它好顽强,就像姐姐一样,可姐姐也没它那么坚强,不然……不然……呜。
啊!不能哭,不能被丑婆婆发现,可是……可是……那张脸正冲着柜子笑,不对,不对,她来了,她来了!干瘪可怖的皮,布满白浊血丝的眼,正盯着惊恐颤抖的瞳,两只眼,最后,只贴着同一道缝。
天冠山巅,紫黑空间不断扩张,借助情感的蔓延性,进而产生连锁,这片毁坏世界猛地压了下来。
事物开始扭曲,令附近的生者不似生者,死者不似死者,这是同化的第一步,亦是规则的崩塌。
布局不再具有价值,世界开始趋向于最后的真实。
山顶正慢慢消融,它在蔓延,想吞没所有,实物,情感,种种……
“疯了,疯了,真是疯了,时空本就不稳,它在做什么!”
遥远的观测组,有人拍着仪器大叫。
一旁的老学者则清醒许多,叹息道,“唉,骑拉帝纳,应该是放弃了吧,反正,那位创世神,不会回来,也不可能回来了。”

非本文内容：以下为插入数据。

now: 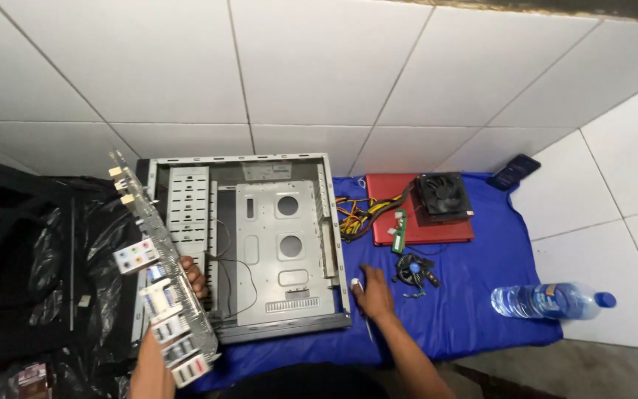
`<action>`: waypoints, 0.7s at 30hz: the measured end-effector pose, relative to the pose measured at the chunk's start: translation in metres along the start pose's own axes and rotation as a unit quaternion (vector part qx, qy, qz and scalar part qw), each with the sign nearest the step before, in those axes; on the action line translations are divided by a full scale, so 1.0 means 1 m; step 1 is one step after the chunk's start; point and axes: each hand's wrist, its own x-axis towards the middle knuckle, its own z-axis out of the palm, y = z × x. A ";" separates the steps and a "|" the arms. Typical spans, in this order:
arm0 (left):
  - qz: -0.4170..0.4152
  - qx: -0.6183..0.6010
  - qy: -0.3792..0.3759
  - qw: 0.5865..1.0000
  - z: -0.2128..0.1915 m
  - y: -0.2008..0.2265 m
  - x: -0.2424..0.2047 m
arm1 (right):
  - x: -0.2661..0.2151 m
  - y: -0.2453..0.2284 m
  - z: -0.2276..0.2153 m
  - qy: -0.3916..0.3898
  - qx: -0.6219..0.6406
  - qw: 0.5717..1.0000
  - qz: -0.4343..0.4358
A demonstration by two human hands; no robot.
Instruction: The person uses a screwdriver to remove screws from a motherboard inside a computer case. They then lift the motherboard out of the case and place it on a blue cloth. Finally, they remove the power supply unit from the case and set it aside.
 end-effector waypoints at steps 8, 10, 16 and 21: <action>-0.009 0.216 0.030 0.976 0.156 0.061 -0.130 | -0.102 -0.119 -0.166 -0.063 0.523 0.844 -0.097; -0.011 0.289 -0.001 0.957 0.181 0.040 -0.133 | -0.125 -0.123 -0.200 -0.118 0.572 0.800 -0.137; -0.086 0.321 -0.128 0.934 0.239 -0.072 -0.120 | -0.144 -0.073 -0.250 0.112 0.309 0.941 0.076; -0.171 0.336 -0.247 0.893 0.258 -0.132 -0.121 | -0.139 -0.006 -0.248 0.148 0.208 0.951 0.173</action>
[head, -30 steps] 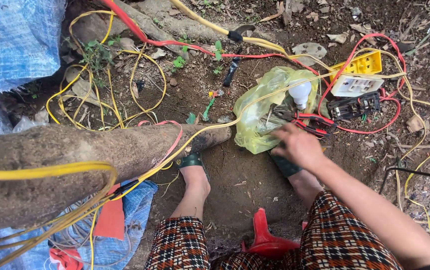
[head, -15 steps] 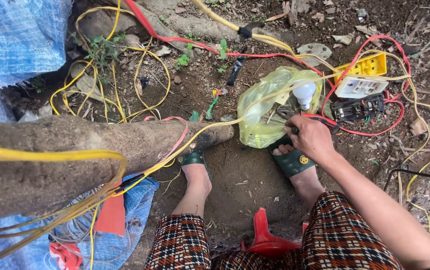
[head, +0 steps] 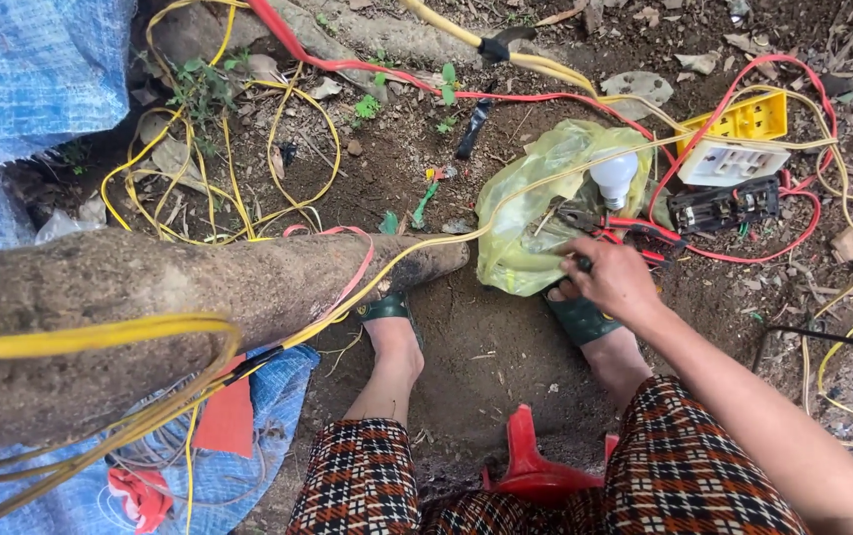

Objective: Connecting electrical wires to a power socket using a screwdriver and wire strippers.

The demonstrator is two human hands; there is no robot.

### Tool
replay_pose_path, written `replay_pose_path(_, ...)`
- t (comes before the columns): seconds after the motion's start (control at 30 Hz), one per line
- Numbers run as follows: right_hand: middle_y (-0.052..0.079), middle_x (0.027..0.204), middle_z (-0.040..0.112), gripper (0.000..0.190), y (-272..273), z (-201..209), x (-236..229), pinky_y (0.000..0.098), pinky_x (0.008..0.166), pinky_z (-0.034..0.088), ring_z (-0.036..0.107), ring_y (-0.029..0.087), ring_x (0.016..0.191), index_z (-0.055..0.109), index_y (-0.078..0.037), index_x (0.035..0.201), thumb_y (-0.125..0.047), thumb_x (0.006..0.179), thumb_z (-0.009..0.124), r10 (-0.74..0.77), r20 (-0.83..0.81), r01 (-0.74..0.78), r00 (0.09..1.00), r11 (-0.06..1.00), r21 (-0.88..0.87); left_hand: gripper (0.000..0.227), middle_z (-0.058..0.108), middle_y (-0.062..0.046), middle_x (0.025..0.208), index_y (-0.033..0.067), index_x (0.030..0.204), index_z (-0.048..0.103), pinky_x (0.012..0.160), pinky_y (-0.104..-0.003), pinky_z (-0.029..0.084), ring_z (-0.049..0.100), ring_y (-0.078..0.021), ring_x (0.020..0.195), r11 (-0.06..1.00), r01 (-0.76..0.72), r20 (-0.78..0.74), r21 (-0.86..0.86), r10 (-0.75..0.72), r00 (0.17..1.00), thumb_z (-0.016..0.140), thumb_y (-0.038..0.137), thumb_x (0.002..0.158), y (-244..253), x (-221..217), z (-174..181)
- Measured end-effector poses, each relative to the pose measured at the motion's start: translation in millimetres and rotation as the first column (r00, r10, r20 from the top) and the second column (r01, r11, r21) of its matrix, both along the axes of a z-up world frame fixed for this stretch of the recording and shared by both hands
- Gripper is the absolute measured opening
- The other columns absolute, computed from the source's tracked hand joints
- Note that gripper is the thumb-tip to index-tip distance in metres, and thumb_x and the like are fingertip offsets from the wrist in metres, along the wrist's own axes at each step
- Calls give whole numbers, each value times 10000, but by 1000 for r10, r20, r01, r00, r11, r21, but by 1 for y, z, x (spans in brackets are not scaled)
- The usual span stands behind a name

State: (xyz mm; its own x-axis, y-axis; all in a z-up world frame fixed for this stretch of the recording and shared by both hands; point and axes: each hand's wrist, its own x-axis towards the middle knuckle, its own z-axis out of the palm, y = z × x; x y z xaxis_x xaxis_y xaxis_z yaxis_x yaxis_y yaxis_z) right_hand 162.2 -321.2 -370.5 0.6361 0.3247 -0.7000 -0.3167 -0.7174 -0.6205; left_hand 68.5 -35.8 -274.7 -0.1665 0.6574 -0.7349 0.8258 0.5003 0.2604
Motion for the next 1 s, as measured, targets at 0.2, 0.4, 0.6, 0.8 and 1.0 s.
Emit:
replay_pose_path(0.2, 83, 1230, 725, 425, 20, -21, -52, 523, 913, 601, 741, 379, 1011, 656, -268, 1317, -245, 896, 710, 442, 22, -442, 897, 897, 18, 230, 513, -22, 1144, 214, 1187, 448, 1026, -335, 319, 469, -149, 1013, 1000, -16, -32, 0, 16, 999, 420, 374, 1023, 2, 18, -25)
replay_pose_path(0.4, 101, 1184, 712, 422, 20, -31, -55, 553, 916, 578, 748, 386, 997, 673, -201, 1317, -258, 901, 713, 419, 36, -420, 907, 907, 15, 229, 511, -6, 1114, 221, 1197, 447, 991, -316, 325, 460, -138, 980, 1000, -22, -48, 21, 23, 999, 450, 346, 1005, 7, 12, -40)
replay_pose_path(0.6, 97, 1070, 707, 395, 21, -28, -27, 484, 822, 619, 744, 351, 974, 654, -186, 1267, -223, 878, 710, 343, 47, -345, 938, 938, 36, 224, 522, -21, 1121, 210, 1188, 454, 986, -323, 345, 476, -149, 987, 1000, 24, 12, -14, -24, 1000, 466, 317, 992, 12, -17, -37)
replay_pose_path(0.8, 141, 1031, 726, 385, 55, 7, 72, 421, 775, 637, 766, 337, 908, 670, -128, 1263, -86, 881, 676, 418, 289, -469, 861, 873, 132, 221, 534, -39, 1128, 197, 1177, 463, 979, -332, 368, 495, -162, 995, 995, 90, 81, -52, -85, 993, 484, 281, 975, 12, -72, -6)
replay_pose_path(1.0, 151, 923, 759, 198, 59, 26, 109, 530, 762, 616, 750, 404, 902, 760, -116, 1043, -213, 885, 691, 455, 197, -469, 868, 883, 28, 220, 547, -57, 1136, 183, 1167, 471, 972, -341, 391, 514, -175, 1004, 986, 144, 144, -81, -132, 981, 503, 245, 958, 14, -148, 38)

棋子,自己走进了绝路,一黑一白,就像此刻的林北与奈奈的颜色。
高草丛遮住了视线,他静静躺着,只有发乌的天,注视着这一切。
精神力共鸣,失败,再共鸣,再失败,无法唤醒,重复着无意义的行为,奈奈不知疲倦,如同被众神戏弄的西西弗斯,不断推着巨石,一遍又一遍。
“你想……”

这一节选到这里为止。